» **Work to be completed**: Set down, word for word, every line of the material below from the one containing "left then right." through the one containing "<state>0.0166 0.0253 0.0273", but none of its pictures.

(Dataset excerpts)

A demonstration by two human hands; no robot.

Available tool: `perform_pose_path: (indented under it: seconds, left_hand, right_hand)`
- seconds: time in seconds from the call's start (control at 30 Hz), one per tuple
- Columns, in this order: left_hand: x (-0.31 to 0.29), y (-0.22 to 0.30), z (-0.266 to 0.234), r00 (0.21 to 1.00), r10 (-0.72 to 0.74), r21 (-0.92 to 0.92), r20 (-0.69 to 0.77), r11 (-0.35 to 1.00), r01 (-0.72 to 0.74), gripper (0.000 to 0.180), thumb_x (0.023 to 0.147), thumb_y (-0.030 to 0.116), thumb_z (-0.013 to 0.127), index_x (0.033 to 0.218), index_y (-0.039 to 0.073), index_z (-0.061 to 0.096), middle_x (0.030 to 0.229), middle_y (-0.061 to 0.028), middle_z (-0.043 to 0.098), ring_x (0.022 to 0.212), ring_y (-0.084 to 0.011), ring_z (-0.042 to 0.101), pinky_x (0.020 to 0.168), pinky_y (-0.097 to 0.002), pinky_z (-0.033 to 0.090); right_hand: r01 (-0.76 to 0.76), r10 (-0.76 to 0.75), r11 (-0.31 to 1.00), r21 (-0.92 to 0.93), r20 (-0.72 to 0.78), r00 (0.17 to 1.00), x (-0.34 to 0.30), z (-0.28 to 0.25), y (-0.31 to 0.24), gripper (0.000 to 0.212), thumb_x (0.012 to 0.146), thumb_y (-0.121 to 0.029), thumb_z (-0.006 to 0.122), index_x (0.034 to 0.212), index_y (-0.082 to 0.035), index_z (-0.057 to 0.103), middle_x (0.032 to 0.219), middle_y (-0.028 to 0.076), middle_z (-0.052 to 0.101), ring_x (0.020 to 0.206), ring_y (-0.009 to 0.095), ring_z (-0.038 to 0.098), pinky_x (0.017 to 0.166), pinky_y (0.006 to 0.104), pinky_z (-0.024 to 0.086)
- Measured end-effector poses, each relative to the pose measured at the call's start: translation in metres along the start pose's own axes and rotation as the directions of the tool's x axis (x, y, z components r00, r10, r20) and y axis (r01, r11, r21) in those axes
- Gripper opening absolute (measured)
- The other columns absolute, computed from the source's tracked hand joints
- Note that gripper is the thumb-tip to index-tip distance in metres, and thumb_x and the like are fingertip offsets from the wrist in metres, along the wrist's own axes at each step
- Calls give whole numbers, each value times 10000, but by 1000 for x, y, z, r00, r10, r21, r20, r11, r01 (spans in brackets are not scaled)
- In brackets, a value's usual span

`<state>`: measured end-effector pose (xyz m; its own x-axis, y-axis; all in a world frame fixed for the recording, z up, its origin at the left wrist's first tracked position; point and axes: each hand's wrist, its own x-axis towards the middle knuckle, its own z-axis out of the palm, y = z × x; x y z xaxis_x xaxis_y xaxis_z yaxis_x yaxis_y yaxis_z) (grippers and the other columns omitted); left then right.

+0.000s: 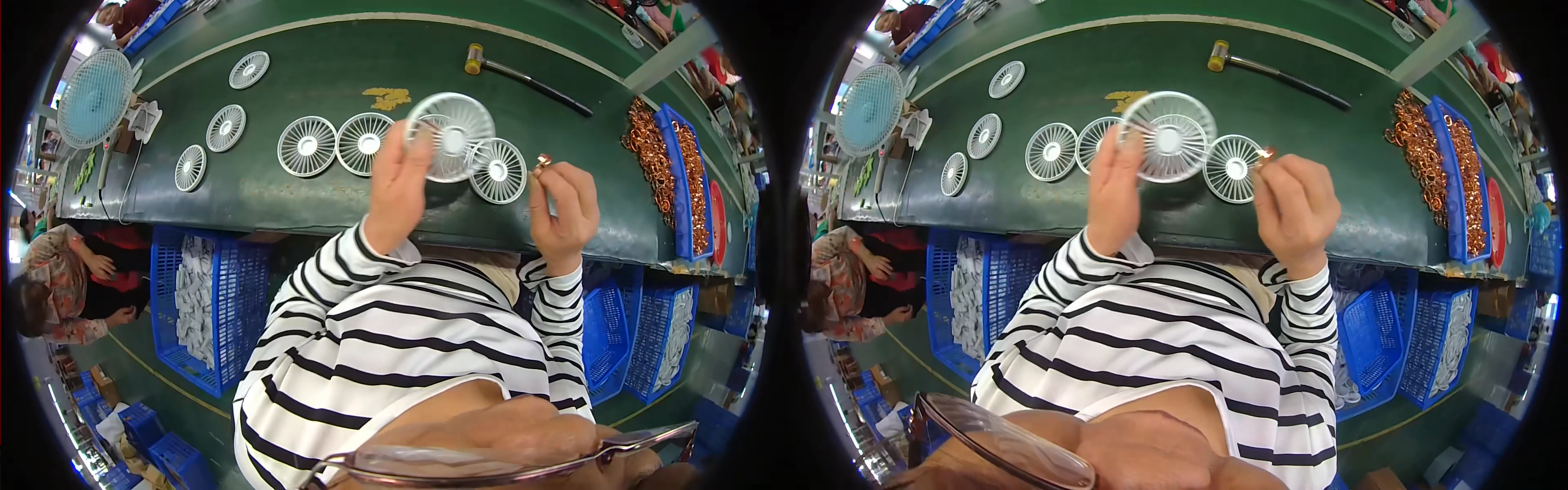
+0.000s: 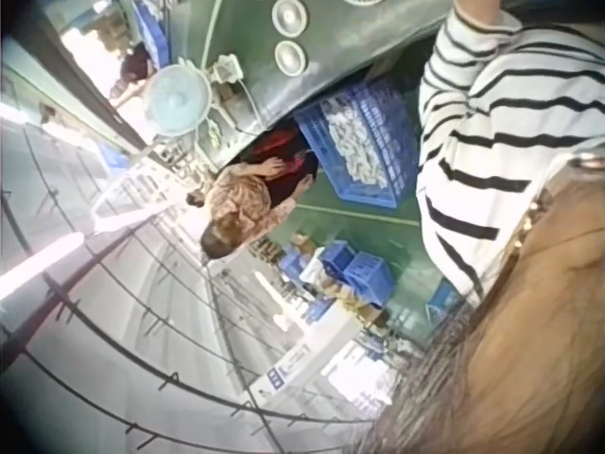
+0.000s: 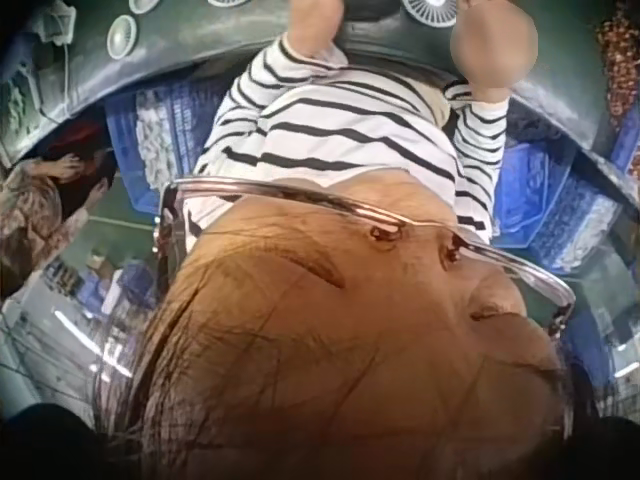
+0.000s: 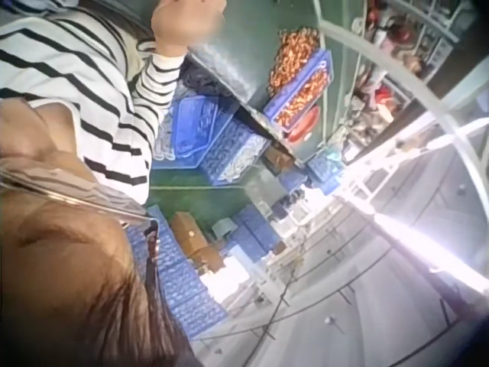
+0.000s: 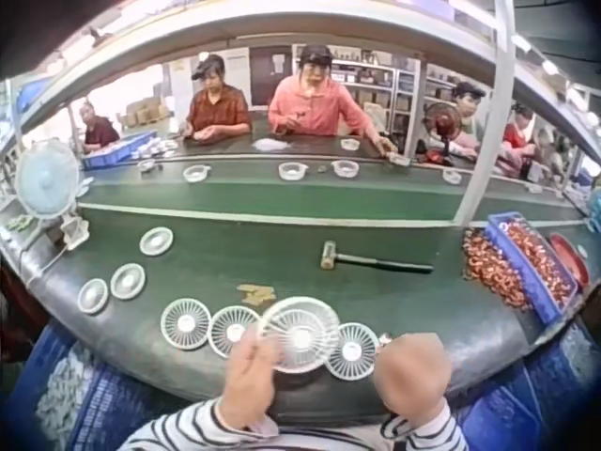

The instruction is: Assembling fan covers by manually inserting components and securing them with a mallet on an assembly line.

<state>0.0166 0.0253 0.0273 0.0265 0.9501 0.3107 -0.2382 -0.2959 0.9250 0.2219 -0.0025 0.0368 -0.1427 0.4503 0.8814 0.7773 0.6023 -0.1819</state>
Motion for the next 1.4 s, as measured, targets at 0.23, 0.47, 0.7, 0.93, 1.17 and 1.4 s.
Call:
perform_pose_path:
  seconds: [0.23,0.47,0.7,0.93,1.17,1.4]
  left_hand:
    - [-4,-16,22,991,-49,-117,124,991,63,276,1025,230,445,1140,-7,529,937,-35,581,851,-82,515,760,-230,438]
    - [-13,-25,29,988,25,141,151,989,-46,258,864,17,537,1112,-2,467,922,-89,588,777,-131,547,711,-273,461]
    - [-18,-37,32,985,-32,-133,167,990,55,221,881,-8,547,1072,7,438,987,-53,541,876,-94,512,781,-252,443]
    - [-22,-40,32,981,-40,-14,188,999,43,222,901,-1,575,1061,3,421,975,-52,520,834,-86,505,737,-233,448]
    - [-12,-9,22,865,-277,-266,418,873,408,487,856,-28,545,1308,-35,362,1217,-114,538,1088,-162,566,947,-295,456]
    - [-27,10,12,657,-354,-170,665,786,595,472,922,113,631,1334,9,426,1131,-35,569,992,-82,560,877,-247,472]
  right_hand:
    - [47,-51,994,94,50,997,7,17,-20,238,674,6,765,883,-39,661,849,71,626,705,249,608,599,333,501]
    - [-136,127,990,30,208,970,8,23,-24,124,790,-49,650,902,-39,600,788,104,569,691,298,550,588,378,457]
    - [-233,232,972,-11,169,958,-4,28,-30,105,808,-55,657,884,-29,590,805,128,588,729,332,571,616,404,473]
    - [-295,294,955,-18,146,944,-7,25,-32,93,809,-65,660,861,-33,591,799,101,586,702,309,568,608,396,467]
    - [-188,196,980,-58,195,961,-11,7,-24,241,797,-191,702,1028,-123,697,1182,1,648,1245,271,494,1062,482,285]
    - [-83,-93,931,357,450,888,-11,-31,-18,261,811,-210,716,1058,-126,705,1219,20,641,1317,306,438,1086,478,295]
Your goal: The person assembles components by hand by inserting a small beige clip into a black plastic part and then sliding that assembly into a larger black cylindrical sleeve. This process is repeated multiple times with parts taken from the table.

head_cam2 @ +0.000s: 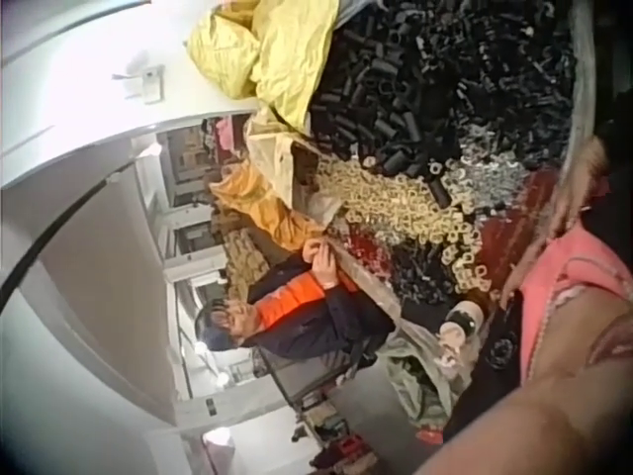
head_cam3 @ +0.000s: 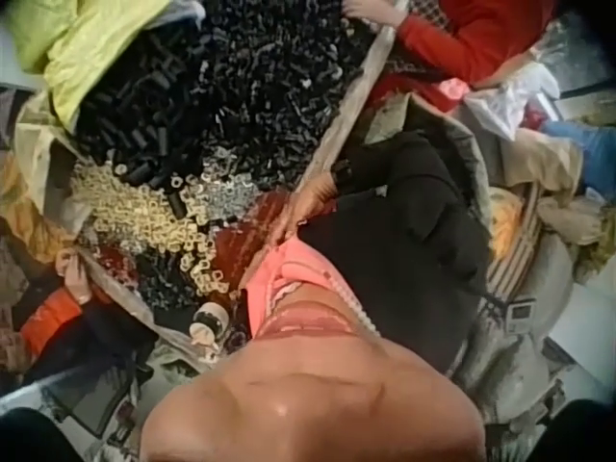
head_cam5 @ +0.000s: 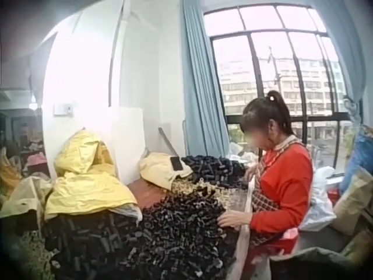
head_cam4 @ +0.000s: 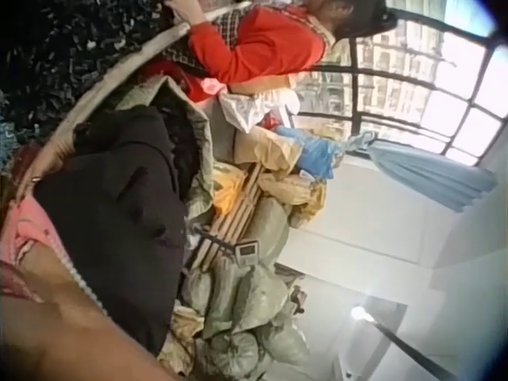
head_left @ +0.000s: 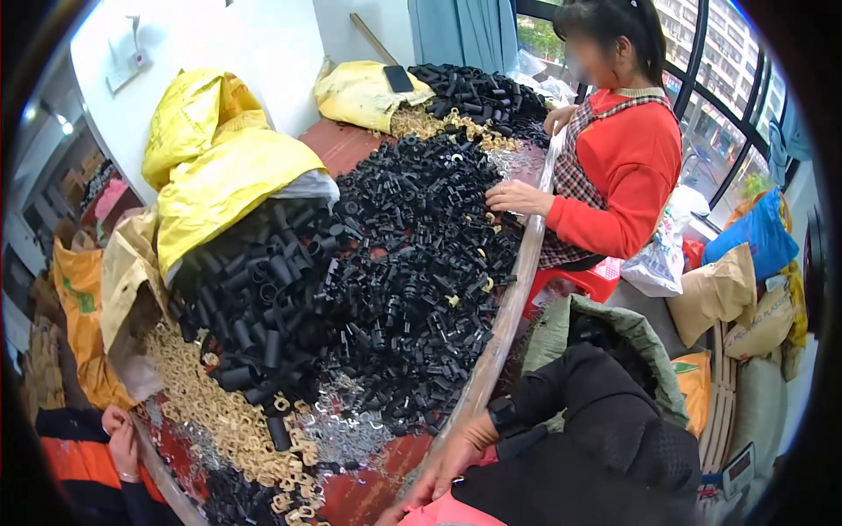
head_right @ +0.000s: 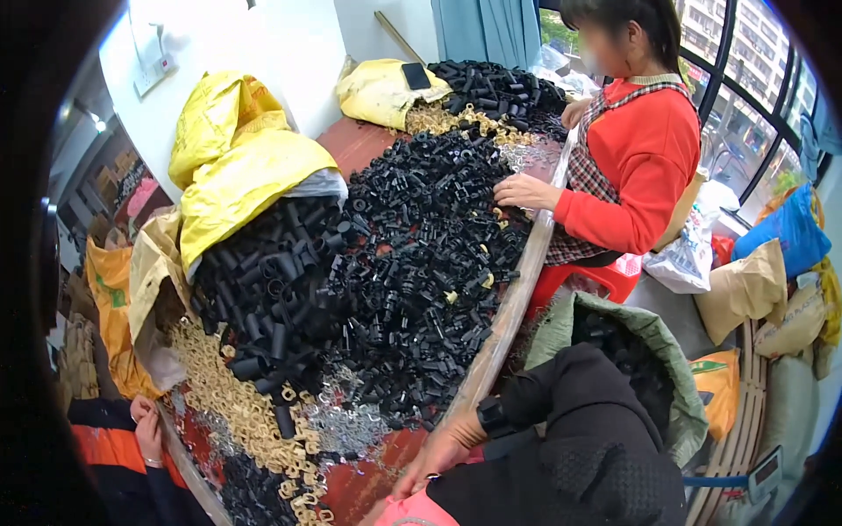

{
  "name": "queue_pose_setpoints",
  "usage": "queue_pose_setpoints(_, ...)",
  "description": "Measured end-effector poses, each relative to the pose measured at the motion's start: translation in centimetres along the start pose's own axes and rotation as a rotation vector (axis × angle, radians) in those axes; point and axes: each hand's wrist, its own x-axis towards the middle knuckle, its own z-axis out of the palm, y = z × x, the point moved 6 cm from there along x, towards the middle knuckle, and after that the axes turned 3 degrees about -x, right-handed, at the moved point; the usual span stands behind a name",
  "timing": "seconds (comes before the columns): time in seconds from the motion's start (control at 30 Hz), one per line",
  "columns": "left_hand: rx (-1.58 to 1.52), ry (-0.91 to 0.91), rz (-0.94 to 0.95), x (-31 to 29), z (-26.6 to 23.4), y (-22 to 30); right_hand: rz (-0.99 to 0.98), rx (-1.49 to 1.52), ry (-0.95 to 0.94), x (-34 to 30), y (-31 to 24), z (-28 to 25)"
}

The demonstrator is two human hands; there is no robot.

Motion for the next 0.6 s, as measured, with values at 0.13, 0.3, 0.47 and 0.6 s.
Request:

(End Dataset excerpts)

» **Reply to the task**:
`<state>`: measured end-effector pose (xyz m; its own x-axis, y-axis; all in a world frame fixed for the recording, z up, its origin at the left wrist's first tracked position; point and axes: each hand's wrist, its own x-axis towards the middle knuckle, its own z-axis out of the palm, y = z × x; x y z xaxis_x xaxis_y xaxis_z yaxis_x yaxis_y yaxis_z) (grippers and the other columns omitted); left then right.

+0.000s: 
+0.000s: 
+0.000s: 
+0.000s: 
+0.000s: 

The instruction is: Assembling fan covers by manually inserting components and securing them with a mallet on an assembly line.

<state>0.0166 0.0253 0.0273 0.0265 0.9501 0.3107 -0.2382 -0.2959 0.9250 0.2219 -0.0025 0.0368 -0.1427 0.4503 0.8814 0.7773 0.6023 -0.1819</state>

There is no more to the output.